- [Dataset extract]:
BEGIN
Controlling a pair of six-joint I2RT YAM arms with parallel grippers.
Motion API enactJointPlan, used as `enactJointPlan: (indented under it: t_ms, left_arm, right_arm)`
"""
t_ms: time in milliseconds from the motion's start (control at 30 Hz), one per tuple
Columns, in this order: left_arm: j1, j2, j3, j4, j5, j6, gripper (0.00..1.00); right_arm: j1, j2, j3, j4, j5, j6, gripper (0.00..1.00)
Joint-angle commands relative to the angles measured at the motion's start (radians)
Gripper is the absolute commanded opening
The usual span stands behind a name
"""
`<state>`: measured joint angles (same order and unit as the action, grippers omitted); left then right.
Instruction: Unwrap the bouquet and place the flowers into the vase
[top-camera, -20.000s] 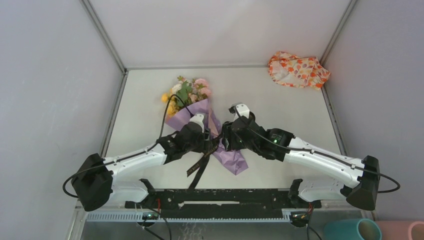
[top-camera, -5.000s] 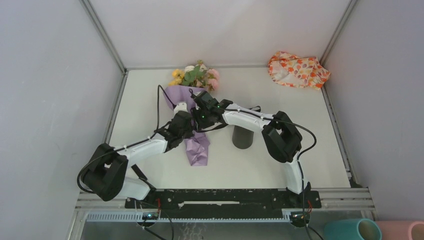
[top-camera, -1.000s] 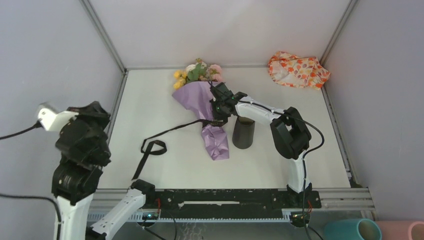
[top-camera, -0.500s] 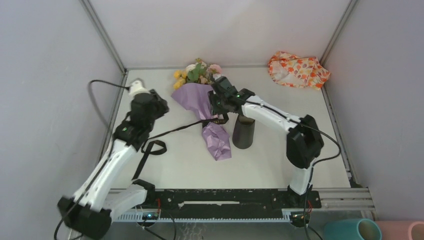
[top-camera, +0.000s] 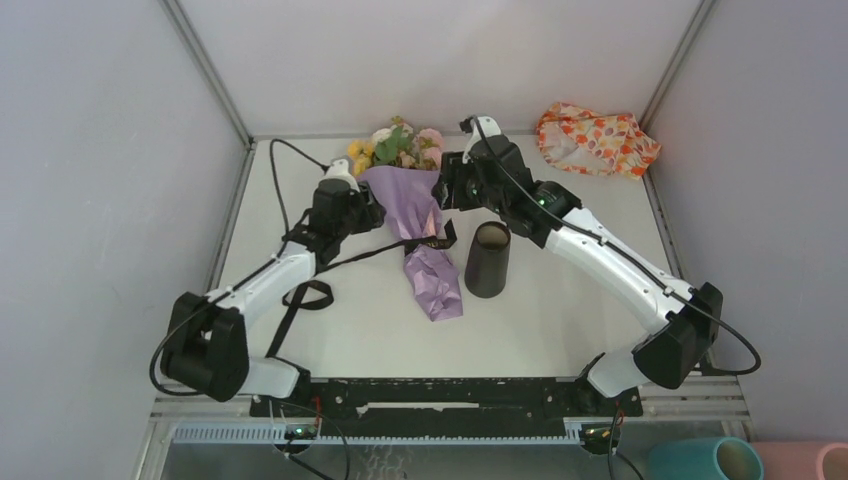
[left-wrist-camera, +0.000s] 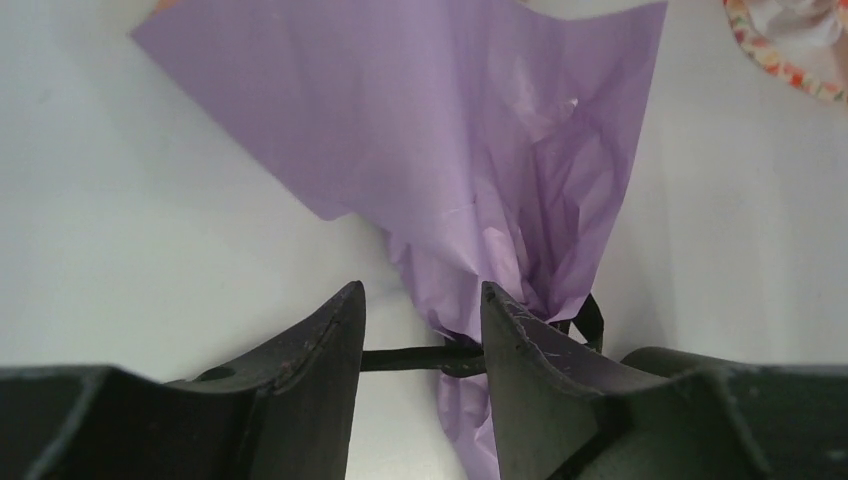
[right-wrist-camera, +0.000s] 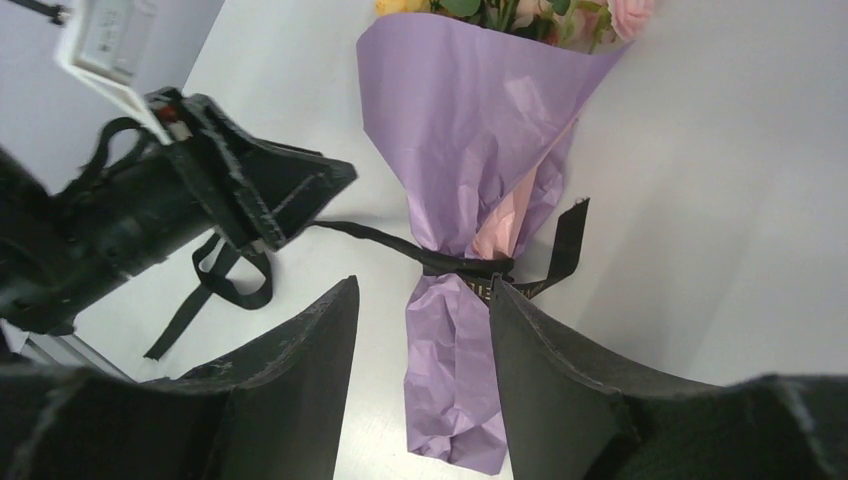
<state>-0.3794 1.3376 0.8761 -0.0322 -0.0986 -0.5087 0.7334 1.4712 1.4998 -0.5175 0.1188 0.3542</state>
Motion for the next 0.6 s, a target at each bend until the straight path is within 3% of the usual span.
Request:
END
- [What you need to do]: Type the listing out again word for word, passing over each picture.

- [Output below]:
Controlling a pair of six-joint I2RT YAM arms with parallel grippers.
Motion API enactJointPlan, used as `enactJointPlan: (indented under it: t_ms, left_arm, right_arm)`
"""
t_ms: time in milliseconds from the motion's start (control at 30 Hz), one per tuple
Columns, in this order: left_arm: j1, j2, j3, j4, j5, j6, gripper (0.00..1.00); right_arm: j1, j2, j3, j4, j5, j6, gripper (0.00..1.00)
Joint-angle commands relative to the angles measured at the motion's start (radians)
Gripper is the absolute commanded opening
The usual span stands behind a name
"""
`<state>`: measured joint angles (same order and unit as the action, grippers omitted); left then right.
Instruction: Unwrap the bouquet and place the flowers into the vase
[top-camera, -20.000s] 
[top-camera, -5.000s] 
[top-camera, -1.000s] 
[top-camera, -0.500s] 
[top-camera, +0.000s] 
[left-wrist-camera, +0.000s] 
[right-wrist-camera, +0.000s] 
<state>-0.3794 1.3376 0.8761 -0.0322 -0.0986 -0.5087 0.7334 1.4712 1.4998 -0.5175 0.1188 0.3542</state>
Motion for the next 0.6 s, a target at each bend until the straight path is within 3% of the usual span.
Request:

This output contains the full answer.